Les aires protégées contiennent rarement des écosystèmes complets et intacts, surtout dans les régions densément peuplées du sud du pays.

L’intégrité écologique des aires protégées et, par conséquent, leur capacité à conserver la biodiversité et le capital naturel font face à diverses menaces, entre autres les espèces envahissantes, la fragmentation des habitats, les effets en aval de la pollution de l’air et de l’eau et les changements climatiques mondiaux, qui contribuent tous à la dégradation des écosystèmes des aires protégées.

La restauration écologique est un moyen de ralentir, de stopper et de renverser la dégradation des écosystèmes.


Les projets de conservation et de restauration (CoRe) de Parcs Canada sont aussi variés que les 33 parcs nationaux, lieux historiques nationaux et aires marines nationales de conservation où ils sont réalisés.

Les divers projets décrits dans ce rapport de 2018 sont variés, allant de la restauration des forêts au rétablissement de la zostère marine; du rétablissement des baleines menacées à la sauvegarde des espèces végétales menacées; de la réduction du nombre excessif d’orignaux, à la réduction des abondants oursins; de l’atténuation des menaces posées par les espèces envahissantes à la réduction des problèmes causés par les routes.

Ce troisième rapport Agir sur le terrain  (2013) donne un survol de nos efforts pour restaurer l’intégrité écologique des parcs nationaux.

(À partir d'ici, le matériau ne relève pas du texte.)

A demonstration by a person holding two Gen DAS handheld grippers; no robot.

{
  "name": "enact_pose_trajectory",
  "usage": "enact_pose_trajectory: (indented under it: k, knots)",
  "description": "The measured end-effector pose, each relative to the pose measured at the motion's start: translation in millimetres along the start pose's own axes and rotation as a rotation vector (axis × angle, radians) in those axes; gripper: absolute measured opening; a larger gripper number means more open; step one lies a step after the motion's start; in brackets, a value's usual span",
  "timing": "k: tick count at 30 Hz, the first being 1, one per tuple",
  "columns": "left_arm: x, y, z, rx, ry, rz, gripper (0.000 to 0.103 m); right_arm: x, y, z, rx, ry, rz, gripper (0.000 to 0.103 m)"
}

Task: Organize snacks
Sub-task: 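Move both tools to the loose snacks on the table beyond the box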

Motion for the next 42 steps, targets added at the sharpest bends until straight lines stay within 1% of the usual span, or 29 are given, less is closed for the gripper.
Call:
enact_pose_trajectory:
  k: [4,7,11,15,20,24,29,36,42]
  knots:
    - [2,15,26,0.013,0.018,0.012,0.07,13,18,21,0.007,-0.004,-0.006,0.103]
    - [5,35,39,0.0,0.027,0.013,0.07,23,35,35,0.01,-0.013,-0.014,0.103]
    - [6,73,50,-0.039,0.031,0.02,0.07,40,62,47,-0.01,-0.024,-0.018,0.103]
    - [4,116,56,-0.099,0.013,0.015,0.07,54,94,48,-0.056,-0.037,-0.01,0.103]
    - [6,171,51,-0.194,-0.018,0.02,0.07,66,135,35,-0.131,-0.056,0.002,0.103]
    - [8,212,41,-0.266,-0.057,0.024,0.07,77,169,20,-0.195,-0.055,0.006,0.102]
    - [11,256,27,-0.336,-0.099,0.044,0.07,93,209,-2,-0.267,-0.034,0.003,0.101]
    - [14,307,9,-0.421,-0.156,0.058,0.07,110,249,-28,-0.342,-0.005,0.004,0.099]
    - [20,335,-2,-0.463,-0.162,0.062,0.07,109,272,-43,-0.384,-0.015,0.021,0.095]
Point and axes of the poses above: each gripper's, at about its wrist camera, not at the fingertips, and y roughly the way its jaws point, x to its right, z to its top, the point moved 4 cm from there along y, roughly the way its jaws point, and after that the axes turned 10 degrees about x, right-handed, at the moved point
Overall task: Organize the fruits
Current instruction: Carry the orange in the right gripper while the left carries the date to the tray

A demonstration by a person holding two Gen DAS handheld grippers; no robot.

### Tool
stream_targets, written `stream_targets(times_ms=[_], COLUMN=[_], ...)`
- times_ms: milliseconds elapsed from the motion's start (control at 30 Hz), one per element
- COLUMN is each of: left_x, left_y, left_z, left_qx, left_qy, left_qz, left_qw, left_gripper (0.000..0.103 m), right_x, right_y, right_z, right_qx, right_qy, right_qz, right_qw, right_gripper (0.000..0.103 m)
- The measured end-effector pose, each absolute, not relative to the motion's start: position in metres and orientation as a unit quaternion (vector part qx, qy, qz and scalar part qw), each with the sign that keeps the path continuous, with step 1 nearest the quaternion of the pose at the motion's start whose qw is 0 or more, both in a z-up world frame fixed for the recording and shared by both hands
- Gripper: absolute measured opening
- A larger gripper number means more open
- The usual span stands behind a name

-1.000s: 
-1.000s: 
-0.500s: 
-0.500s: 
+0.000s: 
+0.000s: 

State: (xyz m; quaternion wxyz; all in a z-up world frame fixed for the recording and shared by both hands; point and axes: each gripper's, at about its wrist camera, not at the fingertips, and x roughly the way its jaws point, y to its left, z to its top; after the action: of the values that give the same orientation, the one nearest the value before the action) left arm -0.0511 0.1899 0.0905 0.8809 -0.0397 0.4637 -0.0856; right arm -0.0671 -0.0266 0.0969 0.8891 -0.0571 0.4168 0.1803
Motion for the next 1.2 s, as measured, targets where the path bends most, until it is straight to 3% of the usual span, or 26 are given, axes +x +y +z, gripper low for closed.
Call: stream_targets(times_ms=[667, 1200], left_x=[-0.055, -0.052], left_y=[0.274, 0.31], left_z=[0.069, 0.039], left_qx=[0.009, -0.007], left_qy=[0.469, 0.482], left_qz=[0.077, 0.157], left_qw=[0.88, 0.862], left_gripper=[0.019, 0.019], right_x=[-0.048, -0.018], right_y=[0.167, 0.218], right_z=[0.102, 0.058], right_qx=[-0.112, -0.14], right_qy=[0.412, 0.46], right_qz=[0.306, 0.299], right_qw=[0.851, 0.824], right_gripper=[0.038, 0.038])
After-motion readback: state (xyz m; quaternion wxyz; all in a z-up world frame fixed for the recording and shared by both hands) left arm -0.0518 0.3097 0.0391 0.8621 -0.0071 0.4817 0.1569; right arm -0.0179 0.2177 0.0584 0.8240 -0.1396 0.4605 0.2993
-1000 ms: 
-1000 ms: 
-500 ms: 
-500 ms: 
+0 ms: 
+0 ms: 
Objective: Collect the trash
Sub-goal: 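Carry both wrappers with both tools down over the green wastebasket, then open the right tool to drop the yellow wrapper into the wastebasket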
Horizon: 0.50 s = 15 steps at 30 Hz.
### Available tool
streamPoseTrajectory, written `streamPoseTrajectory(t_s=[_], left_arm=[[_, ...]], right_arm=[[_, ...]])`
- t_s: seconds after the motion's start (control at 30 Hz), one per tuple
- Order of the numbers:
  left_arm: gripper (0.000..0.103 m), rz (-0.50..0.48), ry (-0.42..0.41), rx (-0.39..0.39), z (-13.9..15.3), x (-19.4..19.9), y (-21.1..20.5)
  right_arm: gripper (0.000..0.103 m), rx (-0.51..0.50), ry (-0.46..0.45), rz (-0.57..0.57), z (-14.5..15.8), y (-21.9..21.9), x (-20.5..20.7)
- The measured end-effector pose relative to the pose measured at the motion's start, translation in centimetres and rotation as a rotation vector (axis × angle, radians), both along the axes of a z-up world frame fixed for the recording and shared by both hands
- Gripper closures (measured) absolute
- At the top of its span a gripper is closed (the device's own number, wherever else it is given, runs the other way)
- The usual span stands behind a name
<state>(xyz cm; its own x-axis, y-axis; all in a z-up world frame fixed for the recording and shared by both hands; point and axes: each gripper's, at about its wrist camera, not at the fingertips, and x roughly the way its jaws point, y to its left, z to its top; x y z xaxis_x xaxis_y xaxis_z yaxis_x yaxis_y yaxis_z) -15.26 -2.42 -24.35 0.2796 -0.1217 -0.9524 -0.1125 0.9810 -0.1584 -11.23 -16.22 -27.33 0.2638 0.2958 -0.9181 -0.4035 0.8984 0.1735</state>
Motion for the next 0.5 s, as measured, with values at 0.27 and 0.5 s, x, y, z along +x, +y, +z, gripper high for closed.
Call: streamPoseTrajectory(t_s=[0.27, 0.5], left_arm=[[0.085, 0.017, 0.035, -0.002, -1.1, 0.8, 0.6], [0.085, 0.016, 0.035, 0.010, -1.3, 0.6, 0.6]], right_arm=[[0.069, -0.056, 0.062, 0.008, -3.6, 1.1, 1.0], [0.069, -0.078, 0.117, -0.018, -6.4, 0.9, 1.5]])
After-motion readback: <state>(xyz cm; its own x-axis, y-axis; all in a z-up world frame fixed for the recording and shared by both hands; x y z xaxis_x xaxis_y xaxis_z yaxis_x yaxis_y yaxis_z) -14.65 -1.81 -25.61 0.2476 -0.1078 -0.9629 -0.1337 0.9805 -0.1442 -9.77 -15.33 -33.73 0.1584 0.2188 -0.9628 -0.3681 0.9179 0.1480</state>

Le processus de restauration écologique doit être conforme à trois principes directeurs, à savoir que la restauration doit être :

  • efficace pour restaurer et maintenir l’intégrité écologique
  • efficiente, par l’emploi de méthodes pratiques et économiques permettant la réussite fonctionnelle
  • engageatne, par la mise en œuvre de processus inclusifs et par la reconnaissance et la valorisation de l’interrelation entre culture et nature

Les Principes et lignes directrices pour la restauration écologique dans les aires naturelles protégées du Canada (2008) constituent la toute première orientation jamais donnée dans l’ensemble du pays en matière de pratiques de restauration écologique.

Cette publication est le fruit de la collaboration d’experts et de gestionnaires des parcs fédéraux, provinciaux et territoriaux et des organismes de gestion des aires protégées du Canada, d’universités canadiennes et étrangères, du National Park Service des États Unis, de la Society for Ecological Restoration (SER) International, et de l’Indigenous Peoples Restoration Network Working Group de la SER.